Europe Reviews Ban On
BST Hormone Use In Dairy Cattle
By Alex Kirby
BBC News Environment Correspondent
Presenter of BBC Radio Four's 'Costing the Earth'
By Alex Kirby BBC News Environment Correspondent Presenter of BBC Radio Four's 'Costing the Earth' 5-4-99
It has an eerie echo of BSE, the initials which now mean mad cow disease. But BST is not an illness. It is a drug.
It is an artificial hormone, a copy of one that occurs in nature. And just as natural bovine somatotropin, to give it its full name, promotes lactation, so artificial BST does the same.
Cows injected with BST produce 10%, sometimes even 15% more milk than they would do otherwise. But there is a downside.
Painful infection
BST causes increased health problems in animals injected with it. They include higher infertility rates, more mastitis - a painful infection of the teat - and a much higher incidence of lameness.
Despite that, the drug has been cleared for use in the United States, where between a quarter and a third of all dairy cows are thought to be injected with it.
Milk from them and from non-BST animals is mixed together haphazardly, and there is no way of knowing whether dairy products in the US - or exported from it - contain BST milk.
Five-year ban
The European Commission imposed a five-year ban on the sale and use of BST in 1994, on what it called socio-economic grounds. That ban is now under review.
Veterinary surgeons in both Britain and Canada say that BST should remain banned to protect animal welfare. The Canadian Government agreed that the drug presented an unacceptable threat to the safety of dairy cows.
But there are also concerns over possible implications for human health. One centres on the increased use of antibiotics to treat the increased disease that BST causes, and the risk that they could find their way to humans.
Cancer link
Another worry is the fact that the milk of cattle injected with BST contains up to five times more of a substance called IGF-1, insulin-like growth factor one, than normal milk.
IGF-1 has been linked with the development of some cancers of the breast, colon and prostate.
Professor Donald Broom, of Cambridge university, is one of a team of senior vets advising Brussels on BST.
He told the BBC that "the IGF-1 increase could possibly lead to a very small increase in the occurrence of some cancers in humans - a very small risk, but a real risk".
Dr David Challacombe, a consultant paediatrician in Somerset, says these higher levels could over a long period help to trigger the growth of malignant tumours.
Clean bill of health
BST does have its supporters. One influential group that has given it a clean bill of health is JECFA, the Joint Expert Committee on Food Additives.
JECFA's members are appointed by and answerable to two United Nations agencies, the World Health Organisation and the Food and Agriculture Organisation.
The drug's critics say the longest examination of its possible toxicological effects, a 90-day study involving thirty rats, showed significant impacts on the animals.
The US Food and Drug Administration did approve BST for use, but says it did not consider the rat study in reaching its decision.

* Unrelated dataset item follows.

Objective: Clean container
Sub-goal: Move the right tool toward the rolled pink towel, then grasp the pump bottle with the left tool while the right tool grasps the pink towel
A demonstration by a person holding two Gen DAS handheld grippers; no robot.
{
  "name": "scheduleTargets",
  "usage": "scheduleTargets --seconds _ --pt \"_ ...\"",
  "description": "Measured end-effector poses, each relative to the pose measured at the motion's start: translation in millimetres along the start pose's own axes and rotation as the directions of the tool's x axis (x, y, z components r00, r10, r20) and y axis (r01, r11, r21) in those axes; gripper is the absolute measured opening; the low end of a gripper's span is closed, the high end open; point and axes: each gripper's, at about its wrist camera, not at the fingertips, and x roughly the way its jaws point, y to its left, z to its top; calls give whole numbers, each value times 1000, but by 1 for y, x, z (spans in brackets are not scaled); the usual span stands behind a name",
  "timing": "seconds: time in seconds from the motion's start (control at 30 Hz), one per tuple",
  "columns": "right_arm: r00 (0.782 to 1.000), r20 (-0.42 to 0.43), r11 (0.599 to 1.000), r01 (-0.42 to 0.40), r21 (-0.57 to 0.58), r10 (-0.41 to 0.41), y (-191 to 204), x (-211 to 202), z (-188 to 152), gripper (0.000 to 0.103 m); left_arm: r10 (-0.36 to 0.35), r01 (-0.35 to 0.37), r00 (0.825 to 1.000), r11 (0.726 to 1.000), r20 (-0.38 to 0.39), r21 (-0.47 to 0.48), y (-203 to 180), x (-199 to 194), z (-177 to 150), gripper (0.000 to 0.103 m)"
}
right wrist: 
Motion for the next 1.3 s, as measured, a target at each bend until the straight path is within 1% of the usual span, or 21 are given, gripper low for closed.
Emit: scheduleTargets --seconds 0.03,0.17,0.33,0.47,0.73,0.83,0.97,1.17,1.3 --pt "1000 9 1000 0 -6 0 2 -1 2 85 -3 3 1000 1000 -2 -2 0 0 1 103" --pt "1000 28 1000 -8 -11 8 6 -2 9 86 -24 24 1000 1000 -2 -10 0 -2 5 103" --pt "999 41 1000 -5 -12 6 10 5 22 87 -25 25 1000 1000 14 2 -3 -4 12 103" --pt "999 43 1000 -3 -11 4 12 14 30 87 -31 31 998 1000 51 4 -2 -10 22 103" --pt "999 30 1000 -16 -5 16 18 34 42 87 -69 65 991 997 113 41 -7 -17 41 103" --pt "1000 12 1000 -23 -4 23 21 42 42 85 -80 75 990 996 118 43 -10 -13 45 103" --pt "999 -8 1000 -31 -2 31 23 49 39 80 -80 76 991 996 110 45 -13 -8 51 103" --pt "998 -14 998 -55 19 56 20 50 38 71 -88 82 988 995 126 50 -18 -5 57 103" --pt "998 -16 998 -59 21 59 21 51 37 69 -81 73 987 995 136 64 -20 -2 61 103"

But the chairman of JECFA, Professor Jock MacLean of Swinburne University of Technology in Melbourne, says his committee did consider the study.
Insignificant role
He points out that the levels of IGF-1 present in milk from BSE cows are only a minute fraction of the amount produced naturally by the human body, which led JECFA to conclude that it plays no significant role.
However, a Japanese study suggests that IGF-1 from BST milk persists in the digestive tract long enough to pose a far greater risk than the natural version.
The European jury is still out on BST. But it has heard evidence to show that there is cause for concern.